**Task item**
Beginning with the line of the entries below that holds "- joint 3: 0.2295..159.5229" and ending with the line that holds "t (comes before", transcribe each line exactly as written. Pictures stay out.

Stored entries
_ _ _ _ _ _ _

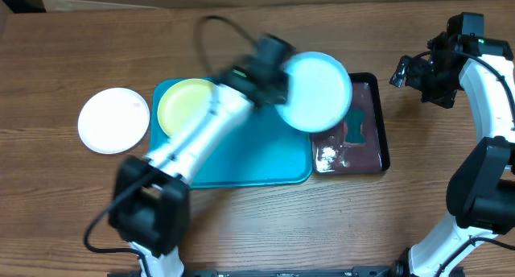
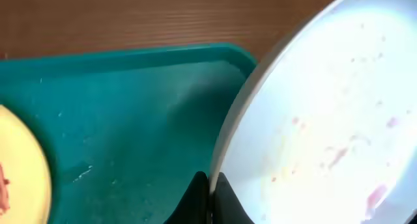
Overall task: Clean dirty plates on tray and stack at the side
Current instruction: 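Swing the light-blue plate left and set it onto the white plate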
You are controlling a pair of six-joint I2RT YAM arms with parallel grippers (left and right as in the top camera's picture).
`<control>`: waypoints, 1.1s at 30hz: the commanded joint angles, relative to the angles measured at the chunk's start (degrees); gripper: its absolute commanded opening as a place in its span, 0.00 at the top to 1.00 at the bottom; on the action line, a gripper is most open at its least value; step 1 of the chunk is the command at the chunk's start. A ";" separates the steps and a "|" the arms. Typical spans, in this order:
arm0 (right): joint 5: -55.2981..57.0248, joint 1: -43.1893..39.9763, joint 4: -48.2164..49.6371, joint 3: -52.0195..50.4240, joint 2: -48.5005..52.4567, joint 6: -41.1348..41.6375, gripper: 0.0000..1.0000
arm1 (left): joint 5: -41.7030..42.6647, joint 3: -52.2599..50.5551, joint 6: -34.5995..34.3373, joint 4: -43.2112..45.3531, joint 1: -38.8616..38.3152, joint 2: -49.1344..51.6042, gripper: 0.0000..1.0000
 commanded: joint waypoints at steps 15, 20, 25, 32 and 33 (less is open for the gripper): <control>0.20 -0.09 0.13 0.52 -0.90 0.17 0.00 | 14.53 0.70 -3.48 -18.01 54.36 -2.38 0.96; 0.20 -0.09 0.13 0.52 -0.90 0.17 0.00 | 7.91 0.35 -4.57 -19.87 61.09 -2.40 0.96; 0.20 -0.09 0.13 0.52 -0.90 0.17 0.00 | 0.04 -1.92 -6.69 -17.27 62.05 -2.38 0.96; 0.20 -0.09 0.13 0.52 -0.90 0.17 0.00 | -0.31 -6.71 -6.64 -11.78 60.85 -2.38 0.96; 0.20 -0.09 0.13 0.52 -0.90 0.17 0.00 | -0.31 -7.23 -6.67 -11.13 60.83 -2.38 0.96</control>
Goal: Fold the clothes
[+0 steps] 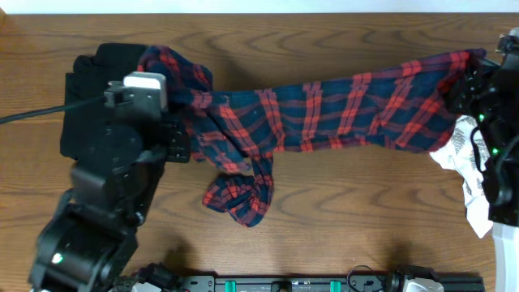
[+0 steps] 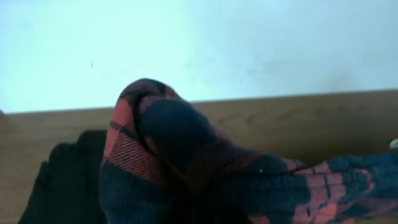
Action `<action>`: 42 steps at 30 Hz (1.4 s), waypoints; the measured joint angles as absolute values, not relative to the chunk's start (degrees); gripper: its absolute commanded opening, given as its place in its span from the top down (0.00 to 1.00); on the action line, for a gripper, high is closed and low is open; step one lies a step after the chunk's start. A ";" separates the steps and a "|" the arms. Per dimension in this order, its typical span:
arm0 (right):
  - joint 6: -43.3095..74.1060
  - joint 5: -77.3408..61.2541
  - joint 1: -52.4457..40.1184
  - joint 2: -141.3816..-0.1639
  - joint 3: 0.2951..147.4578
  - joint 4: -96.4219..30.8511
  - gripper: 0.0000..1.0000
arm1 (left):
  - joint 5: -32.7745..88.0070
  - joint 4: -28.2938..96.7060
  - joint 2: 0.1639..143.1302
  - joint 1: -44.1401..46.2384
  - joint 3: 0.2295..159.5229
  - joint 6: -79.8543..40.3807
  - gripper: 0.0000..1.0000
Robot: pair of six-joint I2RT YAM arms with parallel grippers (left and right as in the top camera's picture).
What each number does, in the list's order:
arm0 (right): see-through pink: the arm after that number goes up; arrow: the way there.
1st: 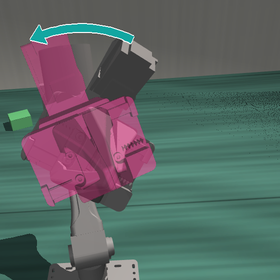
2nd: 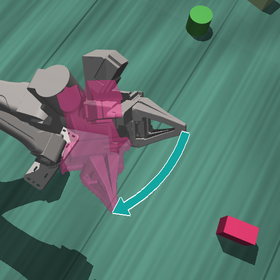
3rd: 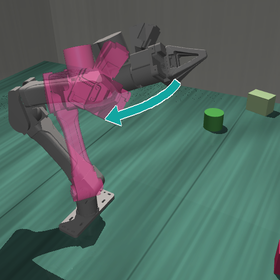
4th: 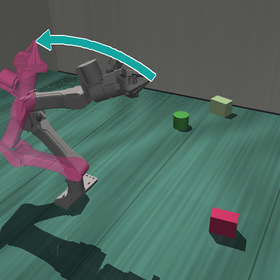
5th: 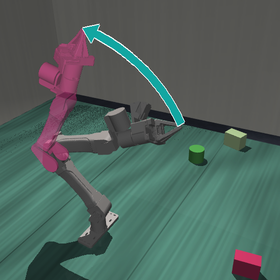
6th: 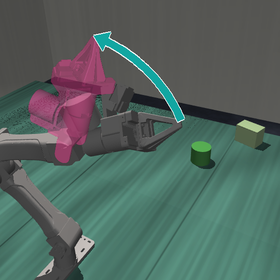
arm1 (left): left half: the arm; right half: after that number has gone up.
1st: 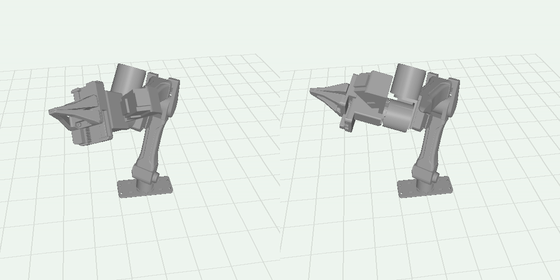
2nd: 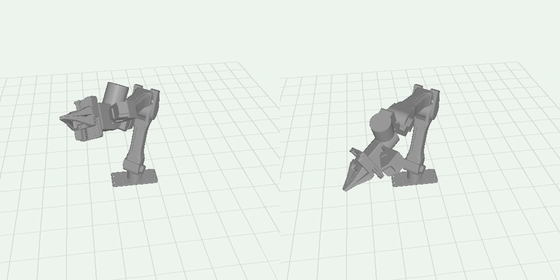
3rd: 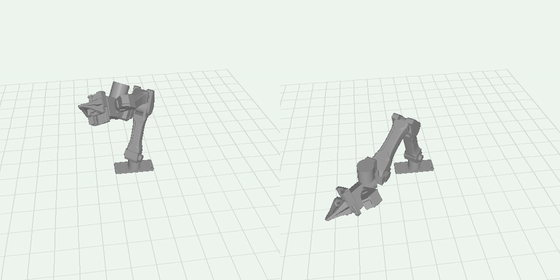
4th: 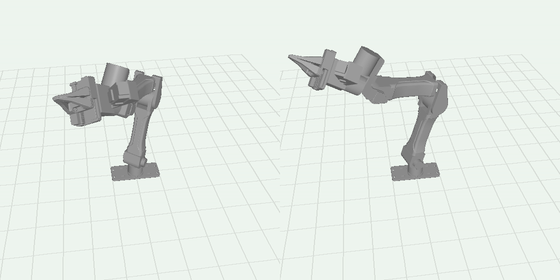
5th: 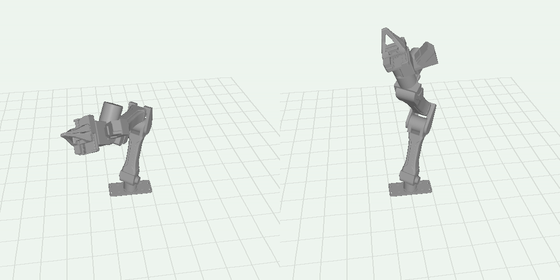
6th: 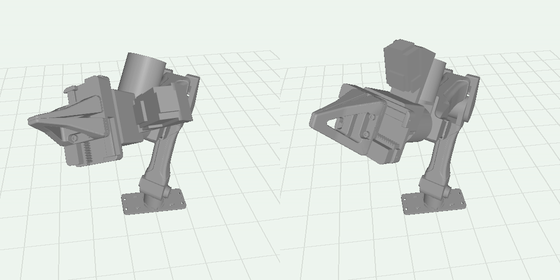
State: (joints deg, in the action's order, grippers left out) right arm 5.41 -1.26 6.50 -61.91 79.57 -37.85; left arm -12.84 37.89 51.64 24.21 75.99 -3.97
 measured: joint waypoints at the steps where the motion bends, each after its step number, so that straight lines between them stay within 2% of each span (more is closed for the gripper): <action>1: 5.28 -1.26 6.52 -61.80 80.64 -39.29 0.99 | -12.84 37.91 51.64 24.21 77.54 -3.97 0.94; 11: 4.47 -1.91 6.50 -63.24 84.71 -46.54 0.99 | -12.32 37.71 51.90 24.23 84.18 -4.23 0.94; 18: 2.74 -3.18 6.52 -76.97 85.19 -43.27 0.99 | -12.49 32.18 64.12 24.21 84.79 -2.87 0.94; 23: 1.98 -3.20 6.52 -86.48 85.12 -33.10 0.99 | -12.69 13.91 77.84 23.29 84.64 1.06 0.94; 27: 2.00 -2.90 6.52 -89.69 85.01 -14.92 0.99 | -12.71 -14.39 87.35 19.92 84.47 5.45 0.94; 29: 2.44 -2.04 6.50 -89.56 85.78 -11.68 0.99 | -13.56 -19.84 90.24 17.72 86.43 6.63 0.94; 31: 3.03 -1.43 6.50 -89.52 87.90 -10.41 0.99 | -14.22 -18.90 92.14 15.70 90.32 7.11 0.94; 35: 3.49 -1.26 5.80 -88.99 91.22 -11.31 0.99 | -14.11 -9.37 92.62 12.86 97.51 6.20 0.94; 42: 3.70 -1.32 5.41 -88.75 91.77 -17.74 0.99 | -13.15 4.21 91.77 11.16 99.31 5.80 0.94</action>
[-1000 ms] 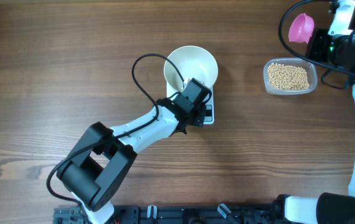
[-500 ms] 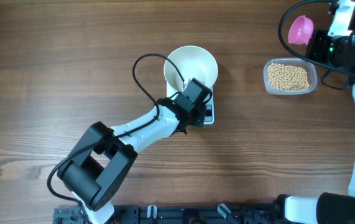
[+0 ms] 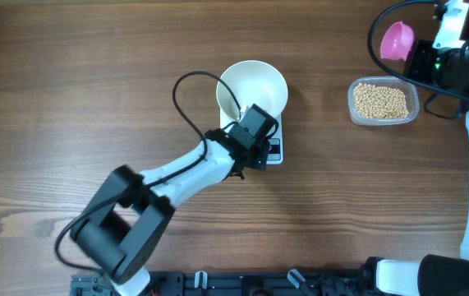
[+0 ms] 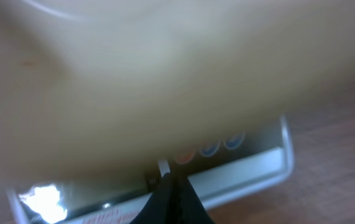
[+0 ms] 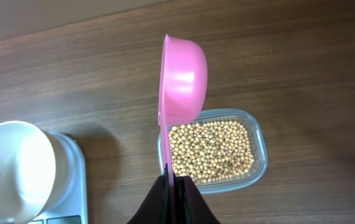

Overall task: Scoop item into bowl and weigh 150g on scale
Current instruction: 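Open the left gripper and withdraw it left away from the bowl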

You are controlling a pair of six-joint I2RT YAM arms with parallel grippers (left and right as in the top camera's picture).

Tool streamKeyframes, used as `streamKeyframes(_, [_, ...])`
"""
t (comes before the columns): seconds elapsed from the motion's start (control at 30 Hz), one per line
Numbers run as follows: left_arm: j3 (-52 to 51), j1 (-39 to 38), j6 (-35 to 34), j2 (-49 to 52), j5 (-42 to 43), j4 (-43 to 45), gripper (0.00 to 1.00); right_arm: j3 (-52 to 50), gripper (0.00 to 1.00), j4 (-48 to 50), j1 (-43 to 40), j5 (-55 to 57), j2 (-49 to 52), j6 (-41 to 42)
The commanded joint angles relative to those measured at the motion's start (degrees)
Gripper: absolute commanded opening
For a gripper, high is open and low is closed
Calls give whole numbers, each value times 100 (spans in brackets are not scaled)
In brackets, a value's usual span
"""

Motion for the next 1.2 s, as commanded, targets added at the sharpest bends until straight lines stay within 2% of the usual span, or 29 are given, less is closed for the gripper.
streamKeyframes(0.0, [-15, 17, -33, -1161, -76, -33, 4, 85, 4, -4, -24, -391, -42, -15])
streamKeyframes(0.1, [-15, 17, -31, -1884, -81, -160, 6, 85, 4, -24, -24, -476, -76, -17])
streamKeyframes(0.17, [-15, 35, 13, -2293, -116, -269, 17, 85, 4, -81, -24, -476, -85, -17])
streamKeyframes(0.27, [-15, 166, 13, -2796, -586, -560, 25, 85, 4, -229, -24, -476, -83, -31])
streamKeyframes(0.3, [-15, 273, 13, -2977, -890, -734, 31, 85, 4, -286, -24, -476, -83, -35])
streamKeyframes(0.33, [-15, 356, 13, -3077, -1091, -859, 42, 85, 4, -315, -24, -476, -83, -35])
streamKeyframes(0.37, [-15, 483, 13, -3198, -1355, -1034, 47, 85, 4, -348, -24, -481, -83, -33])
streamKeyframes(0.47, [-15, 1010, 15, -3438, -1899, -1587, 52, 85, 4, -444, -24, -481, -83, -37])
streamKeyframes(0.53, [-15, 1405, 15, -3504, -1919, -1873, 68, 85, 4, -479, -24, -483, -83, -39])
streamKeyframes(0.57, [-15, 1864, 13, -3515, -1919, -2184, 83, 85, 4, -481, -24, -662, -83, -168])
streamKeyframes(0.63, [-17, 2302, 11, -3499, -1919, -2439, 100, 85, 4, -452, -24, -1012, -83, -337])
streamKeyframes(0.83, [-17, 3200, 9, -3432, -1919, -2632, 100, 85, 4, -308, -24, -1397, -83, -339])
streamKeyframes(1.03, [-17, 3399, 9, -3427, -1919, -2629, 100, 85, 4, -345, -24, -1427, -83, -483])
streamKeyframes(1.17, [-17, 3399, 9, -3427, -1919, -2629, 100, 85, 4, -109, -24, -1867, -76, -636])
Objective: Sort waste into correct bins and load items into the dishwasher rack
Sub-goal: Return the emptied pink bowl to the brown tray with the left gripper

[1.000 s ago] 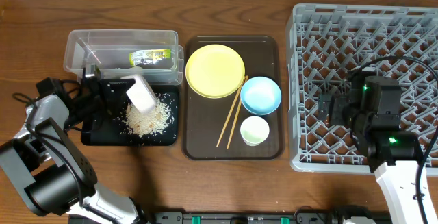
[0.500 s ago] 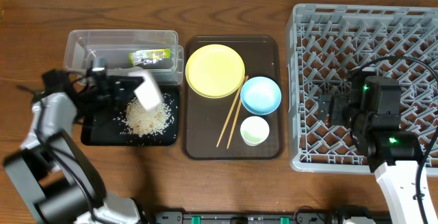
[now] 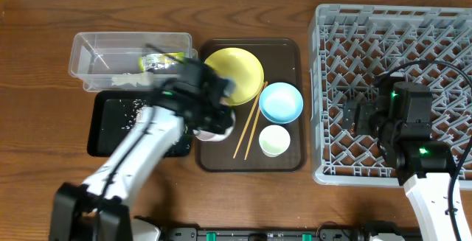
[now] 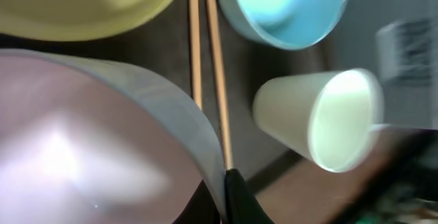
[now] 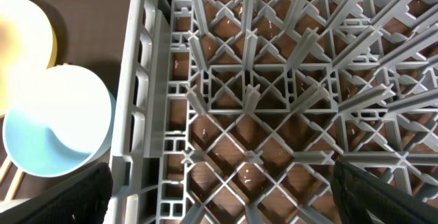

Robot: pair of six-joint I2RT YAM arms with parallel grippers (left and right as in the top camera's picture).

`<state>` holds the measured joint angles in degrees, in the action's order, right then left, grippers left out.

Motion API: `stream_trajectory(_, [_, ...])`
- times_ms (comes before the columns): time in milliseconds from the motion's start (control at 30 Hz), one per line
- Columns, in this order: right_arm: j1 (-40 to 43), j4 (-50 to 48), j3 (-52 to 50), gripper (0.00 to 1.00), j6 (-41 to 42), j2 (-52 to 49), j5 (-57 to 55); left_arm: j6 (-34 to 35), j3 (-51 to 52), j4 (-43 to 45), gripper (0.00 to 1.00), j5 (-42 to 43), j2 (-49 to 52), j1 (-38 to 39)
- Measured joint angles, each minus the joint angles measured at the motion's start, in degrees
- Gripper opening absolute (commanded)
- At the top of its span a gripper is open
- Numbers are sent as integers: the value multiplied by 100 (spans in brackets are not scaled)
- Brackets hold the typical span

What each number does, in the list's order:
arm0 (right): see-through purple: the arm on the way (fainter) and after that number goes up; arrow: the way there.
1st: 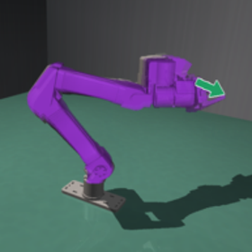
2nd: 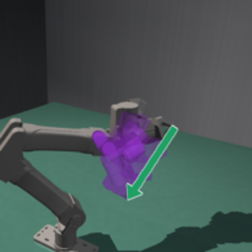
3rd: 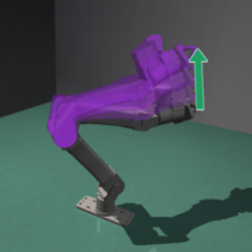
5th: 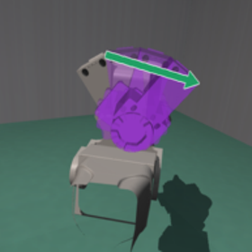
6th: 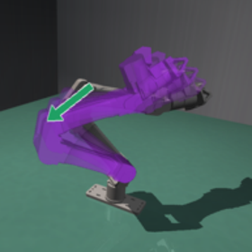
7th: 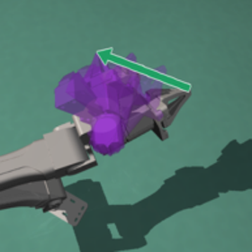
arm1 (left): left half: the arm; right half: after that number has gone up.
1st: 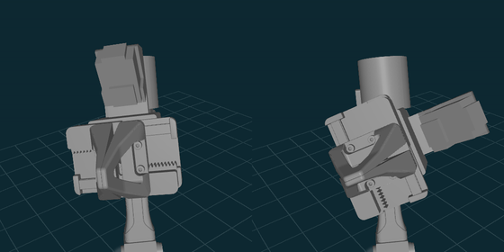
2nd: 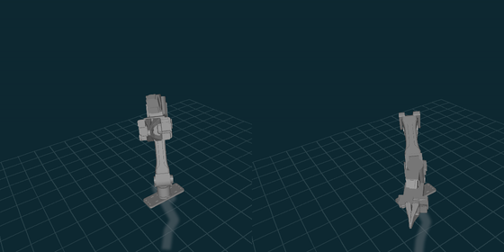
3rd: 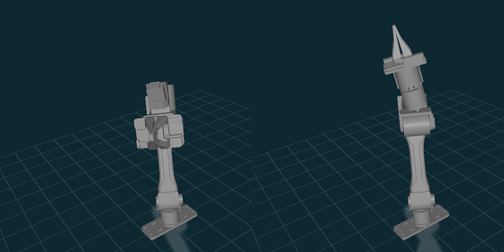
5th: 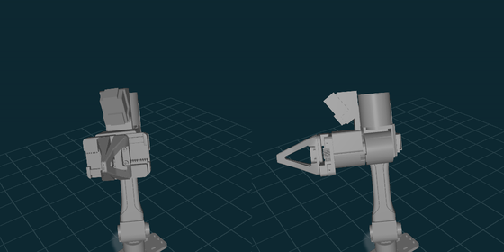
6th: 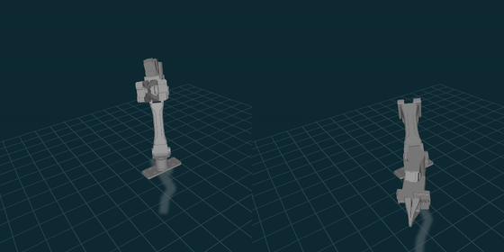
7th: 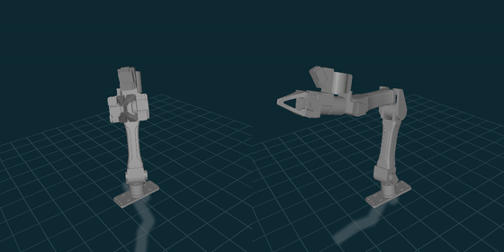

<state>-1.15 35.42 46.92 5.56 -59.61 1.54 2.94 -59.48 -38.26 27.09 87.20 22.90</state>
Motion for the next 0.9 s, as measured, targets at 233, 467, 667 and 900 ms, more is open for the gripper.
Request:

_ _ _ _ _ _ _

**Task output**
  - joint 3: 0.2295..159.5229
  - joint 6: -79.8543..40.3807
  - gripper: 0.0000..1.0000
Robot: pair of six-joint I2RT YAM arms with parallel grippers (left and right as in the top camera's picture).
What each number does, in the list's order:
arm0 (right): see-through pink: the arm after that number goes up; arrow: the way there.
1st: 
2nd: 
3rd: 
4th: 
5th: 
6th: 
arm1 (left): left half: the arm; right half: after that number has gone up.
1st: 
2nd: 
3rd: 
4th: 
5th: 
6th: 
State: (joints deg, in the action's order, grippers left out) right arm 5.41 -1.26 6.50 -61.91 79.57 -37.85; left arm -12.84 37.89 51.64 24.21 75.99 -3.97
 measured: joint waypoints at the steps where the motion bends, each after its step number, so that straight lines between them stay within 2% of each span (more is closed for the gripper): <action>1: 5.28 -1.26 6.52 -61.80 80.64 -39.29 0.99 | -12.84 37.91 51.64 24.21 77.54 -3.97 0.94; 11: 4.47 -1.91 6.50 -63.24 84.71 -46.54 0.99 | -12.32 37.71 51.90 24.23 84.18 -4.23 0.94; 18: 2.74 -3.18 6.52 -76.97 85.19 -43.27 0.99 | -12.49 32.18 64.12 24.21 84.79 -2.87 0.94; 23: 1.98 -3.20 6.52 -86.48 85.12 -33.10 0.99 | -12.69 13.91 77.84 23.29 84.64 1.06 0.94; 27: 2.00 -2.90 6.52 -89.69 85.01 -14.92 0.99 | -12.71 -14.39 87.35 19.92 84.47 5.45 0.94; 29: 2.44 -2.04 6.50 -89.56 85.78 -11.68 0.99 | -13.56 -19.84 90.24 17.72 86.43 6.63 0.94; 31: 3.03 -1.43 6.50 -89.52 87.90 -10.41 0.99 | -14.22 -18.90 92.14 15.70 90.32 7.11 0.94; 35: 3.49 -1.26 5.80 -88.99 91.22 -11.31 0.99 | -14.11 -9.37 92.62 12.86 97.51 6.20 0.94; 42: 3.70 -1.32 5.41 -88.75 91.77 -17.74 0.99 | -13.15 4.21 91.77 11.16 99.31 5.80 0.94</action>
[-1000 ms] 
[-500 ms] 
[+0 ms] 
[+0 ms] 
[+0 ms] 

Overall task: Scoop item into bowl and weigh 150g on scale
Current instruction: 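Open the left gripper and withdraw it left away from the bowl
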
You are controlling a pair of six-joint I2RT YAM arms with parallel grippers (left and right as in the top camera's picture).

Tool streamKeyframes, used as `streamKeyframes(_, [_, ...])`
"""
t (comes before the columns): seconds elapsed from the motion's start (control at 30 Hz), one per line

That finishes the answer to the exercise.